Rasûlullâh
(s.a.s.) tuvo varias nodrizas. La primera fue una esclava de Abu Lahab, llamada
Zuwáida, que sustituyó a su madre natural, a los nueve días después de nacer
Muhammad, ya que Amina contrajo una gran debilidad tras el parto. Esta mujer
también sería la nodriza de Hamça, su tío, que tenía su misma edad. Al poco
tiempo lo amamantaron tres mujeres de la tribu de los Banu Sulaym, las tres se
llamaban ´Atika; más tarde Rasûlullâh
(s.a.s.) diría: “Yo soy el Nabí verdadero, yo soy el hijo de ´Abd al-Muttalib,
yo soy el hijo de las ´Awátik (plural de ´Atika) de los Sulaym”.
Pero
la nodriza con la que estaría más tiempo sería Halima, una mujer de la fracción
de los Banu Sa´d (de donde viene su apellido as-Sa´día), nómadas
pertenecientes a la tribu de los Hawaçin. Muhammad (s.a.s.) le sería confiado
poco después de su nacimiento, y ella lo amamantó hasta haber cumplido la edad
de dos años. En Makka se estimaba que la vida en el desierto era más sana para
sus hijos, conviniendo apartarles en sus primeros dos años del tórrido calor
de la ciudad. Pero a solicitud de Halima, Muhammad (s.a.s.) permaneció entre
los beduinos hasta al menos haber alcanzado la edad de cinco años, visitando
periódicamente a su madre. Mucho más adelante, tras la batalla de Hunáin, el
Nabí honró a su hermana de leche, Shaimá, y respondió favorablemente a la
demanda de los hombres de Banu Sa'd que, negociando la vuelta de sus cautivos,
hicieron valer su parentela de leche con él. Hay muchas historias que relatan
su estancia en el desierto: Halima y su familia prosperaron durante el tiempo en
que Habibullah (s.a.s.) estuvo entre ellos, gracias al poder de su Báraka. Poco
antes de ser devuelto definitivamente a su madre tuvo lugar el acontecimiento
del Shaqq as-Sadr (la apertura del pecho, vease artículo publicado con
anterioridad).
Halima
contó más tarde todo lo que sucedió durante este periodo de su vida, y la
tradición musulmana lo relata del siguiente modo:
Los
Banu Sa´d éramos pobres, y de vez en cuando acudíamos a Makka en busca de niños
a los que amamantar en el desierto a cambio de un sueldo o de camellos. Uno de
esos años, me retrasé y cuando llegué a la ciudad todos los bebés ya tenían
nodriza. Alguien me dijo que sólo quedaba un huérfano de padre del que nadie
se quería hacer cargo, porque poca cosa obtendrían a cambio. Yo me dije: “No
puedo volver con las manos vacías, y quién sabe, tal vez haya Báraka en este
niño”. Lo subí sobre mi asno y salí de la ciudad con mis compañeras; el
asno, que antes no podía casi ni caminar, ahora iba veloz, y mis compañeras me
decían: “Oh Bint Abi Duáib, despacio que no podemos seguirte, ¿es éste es
mismo asno en el que viniste?” Y yo les respondí: “Si, es el
mismo”. Y ellas me decían: “Por Allah, que aquí sucede algo”.

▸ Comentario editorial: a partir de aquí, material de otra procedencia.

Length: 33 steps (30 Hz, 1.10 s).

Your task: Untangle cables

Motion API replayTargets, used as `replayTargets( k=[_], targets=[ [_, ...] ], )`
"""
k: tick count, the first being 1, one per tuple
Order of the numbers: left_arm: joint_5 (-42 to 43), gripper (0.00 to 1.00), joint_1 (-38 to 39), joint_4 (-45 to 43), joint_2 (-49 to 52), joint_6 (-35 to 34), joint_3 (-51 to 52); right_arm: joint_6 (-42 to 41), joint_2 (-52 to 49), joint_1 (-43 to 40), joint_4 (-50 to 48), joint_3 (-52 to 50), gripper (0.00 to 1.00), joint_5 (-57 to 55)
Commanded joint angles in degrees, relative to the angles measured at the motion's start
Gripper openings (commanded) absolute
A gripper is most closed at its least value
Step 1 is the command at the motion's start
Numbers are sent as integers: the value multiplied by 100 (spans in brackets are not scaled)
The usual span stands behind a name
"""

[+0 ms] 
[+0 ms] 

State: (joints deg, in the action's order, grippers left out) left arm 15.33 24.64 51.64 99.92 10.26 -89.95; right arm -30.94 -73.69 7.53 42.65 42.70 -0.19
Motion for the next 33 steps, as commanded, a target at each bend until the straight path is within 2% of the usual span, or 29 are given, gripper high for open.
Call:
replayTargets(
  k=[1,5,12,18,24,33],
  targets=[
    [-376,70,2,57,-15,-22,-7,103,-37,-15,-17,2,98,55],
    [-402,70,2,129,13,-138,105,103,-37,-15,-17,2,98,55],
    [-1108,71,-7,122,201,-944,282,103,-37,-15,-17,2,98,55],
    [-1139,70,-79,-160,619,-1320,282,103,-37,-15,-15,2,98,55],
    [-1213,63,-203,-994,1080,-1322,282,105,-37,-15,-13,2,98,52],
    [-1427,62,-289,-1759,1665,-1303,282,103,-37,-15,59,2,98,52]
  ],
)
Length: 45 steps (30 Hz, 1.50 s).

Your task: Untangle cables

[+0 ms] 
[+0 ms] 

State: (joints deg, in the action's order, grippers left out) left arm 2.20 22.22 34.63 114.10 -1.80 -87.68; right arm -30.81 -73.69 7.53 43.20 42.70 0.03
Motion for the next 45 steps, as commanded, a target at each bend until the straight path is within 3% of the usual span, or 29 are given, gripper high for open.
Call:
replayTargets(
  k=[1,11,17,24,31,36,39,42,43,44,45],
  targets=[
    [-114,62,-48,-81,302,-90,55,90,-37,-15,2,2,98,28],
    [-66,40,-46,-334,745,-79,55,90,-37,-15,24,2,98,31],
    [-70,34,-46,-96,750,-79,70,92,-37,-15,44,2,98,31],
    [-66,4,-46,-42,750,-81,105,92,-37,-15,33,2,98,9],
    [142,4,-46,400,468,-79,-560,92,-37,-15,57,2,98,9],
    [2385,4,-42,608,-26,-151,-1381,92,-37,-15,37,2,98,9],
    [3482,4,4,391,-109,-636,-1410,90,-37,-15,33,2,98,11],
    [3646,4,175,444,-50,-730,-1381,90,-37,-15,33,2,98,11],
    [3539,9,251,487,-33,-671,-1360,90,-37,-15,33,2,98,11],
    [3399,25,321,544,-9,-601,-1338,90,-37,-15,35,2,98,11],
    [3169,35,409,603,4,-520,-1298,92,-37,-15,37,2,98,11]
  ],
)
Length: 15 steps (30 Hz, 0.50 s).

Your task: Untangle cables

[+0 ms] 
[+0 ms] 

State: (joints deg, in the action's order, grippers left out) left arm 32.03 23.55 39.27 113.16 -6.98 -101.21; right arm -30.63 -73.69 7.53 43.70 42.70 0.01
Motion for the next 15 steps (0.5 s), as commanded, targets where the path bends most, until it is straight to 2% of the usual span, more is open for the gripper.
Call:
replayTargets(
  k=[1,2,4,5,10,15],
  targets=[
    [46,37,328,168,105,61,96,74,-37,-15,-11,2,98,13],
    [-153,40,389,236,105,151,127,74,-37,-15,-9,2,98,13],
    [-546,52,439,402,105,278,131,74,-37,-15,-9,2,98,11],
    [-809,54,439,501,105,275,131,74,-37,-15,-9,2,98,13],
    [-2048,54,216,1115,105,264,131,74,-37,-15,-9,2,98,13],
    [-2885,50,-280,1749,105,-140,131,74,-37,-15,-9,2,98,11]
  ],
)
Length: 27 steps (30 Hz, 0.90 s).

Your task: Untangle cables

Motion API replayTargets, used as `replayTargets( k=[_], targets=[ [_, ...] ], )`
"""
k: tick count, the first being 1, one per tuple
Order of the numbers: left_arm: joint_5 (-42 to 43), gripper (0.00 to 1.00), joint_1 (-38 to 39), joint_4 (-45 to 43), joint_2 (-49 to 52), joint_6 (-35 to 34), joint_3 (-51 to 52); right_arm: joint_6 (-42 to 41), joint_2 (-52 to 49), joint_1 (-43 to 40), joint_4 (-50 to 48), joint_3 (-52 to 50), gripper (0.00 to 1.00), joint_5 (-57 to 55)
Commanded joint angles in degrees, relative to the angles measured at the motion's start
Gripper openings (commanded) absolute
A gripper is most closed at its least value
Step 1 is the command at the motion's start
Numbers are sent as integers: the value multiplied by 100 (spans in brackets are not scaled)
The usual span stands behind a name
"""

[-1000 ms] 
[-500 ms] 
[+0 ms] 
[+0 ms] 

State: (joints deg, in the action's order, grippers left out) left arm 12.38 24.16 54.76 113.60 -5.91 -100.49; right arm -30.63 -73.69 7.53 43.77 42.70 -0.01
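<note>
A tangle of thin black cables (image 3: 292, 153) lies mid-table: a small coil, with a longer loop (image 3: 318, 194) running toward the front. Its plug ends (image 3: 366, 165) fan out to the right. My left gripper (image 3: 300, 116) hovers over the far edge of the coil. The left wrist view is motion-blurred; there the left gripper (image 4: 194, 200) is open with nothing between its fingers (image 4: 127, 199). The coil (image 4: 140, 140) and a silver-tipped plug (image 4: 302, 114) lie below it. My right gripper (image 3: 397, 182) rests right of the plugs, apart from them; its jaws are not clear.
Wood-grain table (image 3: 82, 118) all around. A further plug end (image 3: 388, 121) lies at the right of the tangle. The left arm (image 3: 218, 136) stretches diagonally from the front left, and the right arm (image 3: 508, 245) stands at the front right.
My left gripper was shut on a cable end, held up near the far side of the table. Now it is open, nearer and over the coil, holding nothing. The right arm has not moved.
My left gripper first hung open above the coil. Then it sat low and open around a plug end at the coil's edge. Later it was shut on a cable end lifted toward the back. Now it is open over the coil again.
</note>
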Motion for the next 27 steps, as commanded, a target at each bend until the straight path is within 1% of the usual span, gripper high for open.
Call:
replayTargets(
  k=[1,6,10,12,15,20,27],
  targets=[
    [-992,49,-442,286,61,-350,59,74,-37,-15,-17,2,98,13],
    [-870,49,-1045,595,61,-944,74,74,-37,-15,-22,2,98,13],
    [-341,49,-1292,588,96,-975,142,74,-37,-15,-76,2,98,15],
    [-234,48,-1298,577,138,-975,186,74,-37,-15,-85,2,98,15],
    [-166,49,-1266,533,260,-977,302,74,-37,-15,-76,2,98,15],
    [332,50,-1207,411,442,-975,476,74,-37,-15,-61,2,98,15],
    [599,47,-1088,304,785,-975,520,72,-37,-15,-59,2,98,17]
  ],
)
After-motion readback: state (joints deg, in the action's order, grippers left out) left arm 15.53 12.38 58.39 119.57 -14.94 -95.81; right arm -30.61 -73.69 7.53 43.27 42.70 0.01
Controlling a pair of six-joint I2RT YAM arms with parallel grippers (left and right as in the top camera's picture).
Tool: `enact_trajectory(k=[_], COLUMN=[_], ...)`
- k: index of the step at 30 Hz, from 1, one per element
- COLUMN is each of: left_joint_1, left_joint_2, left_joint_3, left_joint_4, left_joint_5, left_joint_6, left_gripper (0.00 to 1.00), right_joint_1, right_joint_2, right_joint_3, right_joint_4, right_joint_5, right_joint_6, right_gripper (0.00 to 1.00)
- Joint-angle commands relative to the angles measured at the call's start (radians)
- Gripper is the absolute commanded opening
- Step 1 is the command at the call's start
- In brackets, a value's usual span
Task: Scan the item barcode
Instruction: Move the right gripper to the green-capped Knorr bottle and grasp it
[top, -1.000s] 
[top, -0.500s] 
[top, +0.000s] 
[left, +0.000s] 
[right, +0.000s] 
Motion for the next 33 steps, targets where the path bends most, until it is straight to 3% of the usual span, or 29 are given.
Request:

Y llegamos a nuestro campamento de los Banu Sa´d: yo no conozco una tierra de Allah más seca y estéril que esa. Pero desde que llegó con nosotros Muhammad, mis corderos siempre encontraban hierba, y yo y mi esposo ordeñábamos todos los días y nos daban abundante leche, mientras que los demás del campamento no lograban sacar una gota a sus ovejas. La gente decía a sus pastores: “Seguid al hijo de Bint Abi Duáib” –pues Muhammad (s.a.s.), junto a mis hijos, pastoreaba para nosotros. Pero los demás rebaños siempre volvían hambrientos, mientras nuestros corderos engordaban. Muhammad (s.a.s.), creció fuerte entre nosotros, más que los demás niños. Cuando cumplió los dos años y lo desteté, se lo devolví a su madre, pero le dije: “Déjalo junto a mí algún tiempo más, pues temo las epidemias de Makka”. Insistí tanto que me dejó volver al desierto con él.